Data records
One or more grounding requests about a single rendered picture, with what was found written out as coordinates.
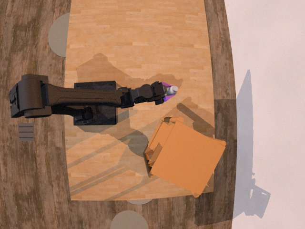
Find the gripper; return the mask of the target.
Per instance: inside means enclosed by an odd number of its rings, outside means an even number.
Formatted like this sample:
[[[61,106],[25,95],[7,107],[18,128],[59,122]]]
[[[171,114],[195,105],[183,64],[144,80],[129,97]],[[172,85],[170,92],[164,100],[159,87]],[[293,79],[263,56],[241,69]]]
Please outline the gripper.
[[[157,85],[157,84],[165,85],[165,86],[167,86],[167,88],[173,86],[173,85],[169,85],[169,84],[164,83],[164,82],[160,82],[160,83],[159,83],[159,81],[156,81],[156,82],[152,83],[151,86],[152,86],[152,85]],[[166,97],[165,97],[164,94],[163,94],[163,95],[160,95],[160,98],[161,98],[161,99],[158,100],[158,101],[155,101],[155,105],[163,104],[165,101],[168,101],[168,100],[169,100],[171,97],[173,97],[173,96],[175,96],[175,95],[170,95],[170,96],[166,96]]]

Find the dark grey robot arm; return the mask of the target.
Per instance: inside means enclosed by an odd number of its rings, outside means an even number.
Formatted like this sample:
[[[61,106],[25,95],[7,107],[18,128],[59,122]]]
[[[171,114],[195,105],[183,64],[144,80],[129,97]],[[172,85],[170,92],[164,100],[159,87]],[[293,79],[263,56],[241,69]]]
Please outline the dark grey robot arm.
[[[48,76],[25,74],[9,91],[11,118],[48,117],[52,114],[71,115],[83,124],[97,122],[95,105],[114,108],[133,107],[134,103],[153,102],[166,94],[165,85],[144,84],[136,89],[120,87],[102,91],[64,88],[49,84]],[[89,120],[90,119],[90,120]]]

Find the small orange wooden shelving unit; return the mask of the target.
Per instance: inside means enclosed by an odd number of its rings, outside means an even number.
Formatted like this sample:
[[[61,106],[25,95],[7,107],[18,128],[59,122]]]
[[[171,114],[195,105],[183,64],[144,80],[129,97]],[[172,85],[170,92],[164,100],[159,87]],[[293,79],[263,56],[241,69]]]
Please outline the small orange wooden shelving unit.
[[[182,117],[162,117],[143,157],[149,178],[160,177],[197,198],[215,170],[226,142],[206,137],[183,122]]]

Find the grey bottle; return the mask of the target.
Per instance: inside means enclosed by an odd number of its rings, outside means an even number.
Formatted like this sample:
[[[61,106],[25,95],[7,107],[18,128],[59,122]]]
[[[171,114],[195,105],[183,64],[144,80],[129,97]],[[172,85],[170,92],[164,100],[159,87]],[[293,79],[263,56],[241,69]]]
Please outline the grey bottle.
[[[177,91],[178,91],[177,86],[171,86],[170,88],[167,89],[167,93],[165,94],[165,96],[175,95]]]

* [WHAT THE TASK REQUIRES]
Each record is to be copied word for word, with no images carried over.

* [REPLY TO THE EXERCISE]
One or more grounding requests about a single rendered picture, with what was found written out as coordinates.
Find the gripper; return the mask of the target.
Per instance: inside means enclosed by an odd number of its rings, outside means an even number.
Formatted like this sample:
[[[61,106],[25,95],[7,107],[18,128],[59,122]]]
[[[171,114],[195,105],[183,64],[144,80],[129,97]],[[172,85],[170,92],[164,100],[159,87]],[[293,79],[263,56],[241,69]]]
Please outline the gripper.
[[[157,85],[157,84],[165,85],[165,86],[167,86],[167,88],[173,86],[173,85],[169,85],[169,84],[164,83],[164,82],[160,82],[160,83],[159,83],[159,81],[156,81],[156,82],[152,83],[151,86],[152,86],[152,85]],[[166,97],[165,97],[164,94],[163,94],[163,95],[160,95],[160,98],[161,98],[161,99],[158,100],[158,101],[155,101],[155,105],[163,104],[165,101],[168,101],[168,100],[169,100],[171,97],[173,97],[173,96],[175,96],[175,95],[170,95],[170,96],[166,96]]]

Find the dark grey robot arm; return the mask of the target.
Per instance: inside means enclosed by an odd number of its rings, outside means an even number.
Formatted like this sample:
[[[61,106],[25,95],[7,107],[18,128],[59,122]]]
[[[171,114],[195,105],[183,64],[144,80],[129,97]],[[172,85],[170,92],[164,100],[159,87]],[[293,79],[263,56],[241,69]]]
Please outline the dark grey robot arm.
[[[48,76],[25,74],[9,91],[11,118],[48,117],[52,114],[71,115],[83,124],[97,122],[95,105],[114,108],[133,107],[134,103],[153,102],[166,94],[165,85],[144,84],[136,89],[120,87],[102,91],[64,88],[49,84]],[[89,120],[90,119],[90,120]]]

Find the small orange wooden shelving unit; return the mask of the target.
Per instance: inside means enclosed by an odd number of its rings, outside means an even number.
Formatted like this sample:
[[[61,106],[25,95],[7,107],[18,128],[59,122]]]
[[[171,114],[195,105],[183,64],[144,80],[129,97]],[[172,85],[170,92],[164,100],[159,87]],[[293,79],[263,56],[241,69]]]
Please outline the small orange wooden shelving unit.
[[[182,117],[162,117],[143,157],[149,178],[160,177],[197,198],[215,170],[226,142],[206,137],[183,122]]]

Find the grey bottle; return the mask of the target.
Per instance: inside means enclosed by an odd number of its rings, outside means an even number.
Formatted like this sample:
[[[61,106],[25,95],[7,107],[18,128],[59,122]]]
[[[171,114],[195,105],[183,64],[144,80],[129,97]],[[172,85],[170,92],[164,100],[159,87]],[[293,79],[263,56],[241,69]]]
Please outline the grey bottle.
[[[177,91],[178,91],[177,86],[171,86],[170,88],[167,89],[167,93],[165,94],[165,96],[175,95]]]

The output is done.